A man with an umbrella walks as it rains at the U.S. Capitol in Washington
A man with an umbrella walks as it rains at the U.S. Capitol in Washington October 10, 2013. U.S. House of Representatives Republicans are weighing a short...
Americans got their first hint of what the new Republican Congress will focus on over the next two years yesterday: House Speaker John Boehner (R-Ohio) and incoming Senate Majority Leader Mitch McConnell (R-Ky.) sketched out their plan in a Wall Street Journal op-ed.
 
We talked in some detail yesterday about some of the more glaring problems with the new GOP vision, but Jon Chait flagged an angle I'd overlooked.

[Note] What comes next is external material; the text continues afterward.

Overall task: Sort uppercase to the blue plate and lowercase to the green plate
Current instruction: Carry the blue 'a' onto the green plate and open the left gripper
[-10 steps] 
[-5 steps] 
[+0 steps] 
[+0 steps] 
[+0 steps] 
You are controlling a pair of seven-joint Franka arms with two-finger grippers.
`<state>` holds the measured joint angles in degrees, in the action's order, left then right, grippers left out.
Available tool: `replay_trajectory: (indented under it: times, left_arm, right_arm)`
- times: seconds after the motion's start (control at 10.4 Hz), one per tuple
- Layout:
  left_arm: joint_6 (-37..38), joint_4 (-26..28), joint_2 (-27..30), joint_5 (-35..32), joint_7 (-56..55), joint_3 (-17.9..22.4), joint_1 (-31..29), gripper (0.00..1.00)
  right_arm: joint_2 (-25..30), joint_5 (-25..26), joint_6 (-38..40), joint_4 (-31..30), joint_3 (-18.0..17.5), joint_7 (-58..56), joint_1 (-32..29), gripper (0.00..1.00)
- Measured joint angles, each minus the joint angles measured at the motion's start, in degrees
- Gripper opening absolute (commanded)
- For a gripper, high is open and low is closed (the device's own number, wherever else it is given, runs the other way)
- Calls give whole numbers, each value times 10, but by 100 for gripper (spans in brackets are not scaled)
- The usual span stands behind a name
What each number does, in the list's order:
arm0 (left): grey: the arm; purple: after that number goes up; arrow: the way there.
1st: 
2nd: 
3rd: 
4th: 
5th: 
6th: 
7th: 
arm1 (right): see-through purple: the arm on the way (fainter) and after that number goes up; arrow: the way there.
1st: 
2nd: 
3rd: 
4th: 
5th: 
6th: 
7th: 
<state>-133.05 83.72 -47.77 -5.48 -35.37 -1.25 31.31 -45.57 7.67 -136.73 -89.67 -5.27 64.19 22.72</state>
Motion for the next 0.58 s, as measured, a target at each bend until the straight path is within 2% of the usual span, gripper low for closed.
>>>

Boehner and McConnell have mentioned three proposals that have any significant fiscal effects: 1. "renewing our commitment to repeal ObamaCare." The Congressional Budget Office confirmed last year that repealing Obamacare would increase the budget deficit by $109 billion over a decade. 2. "a proposal to restore the traditional 40-hour definition of full-time employment." The CBO measured this, too. It would increase deficits by $73 billion over a decade. 3. Repeal the medical device tax (a proposal missing from the op-ed, but reported to top the list of Congressional priorities). This would increase the deficit by $29 billion over a decade.

Yes, it's literally the same week as the election, Republican control of Congress won't actually start until the new year, but already the top two GOP lawmakers have announced their plans to add $211 billion to the nation's budget deficit.
 
And while all of that amusing, it's not the really funny part. Rather, the true gem comes towards the end of the Boehner/McConnell piece:

"A national debt that has Americans stealing from their children and grandchildren, robbing them of benefits that they will never see and leaving them with burdens that will be nearly impossible to repay."

Riiiiight.
 
During the Bush/Cheney era, Boehner and McConnell voted for massive tax cuts, two wars, Medicare expansion, and a Wall Street bailout, and put the costs for all of this on the national charge card. Then President Obama took office, at which point Boehner and McConnell decided they suddenly care deeply about deficit reduction.
 
That is, until their party took over Congress, at which point Boehner and McConnell decided they're eager to pursue new policies that would increase the deficit, even while they pretend to raise concerns about the debt.
 
All the while, Obama's largely responsible for the fastest deficit reduction since World War II -- a detail Republicans usually prefer to ignore.
 
I mean, really, who writes the op-eds for the Republican leadership?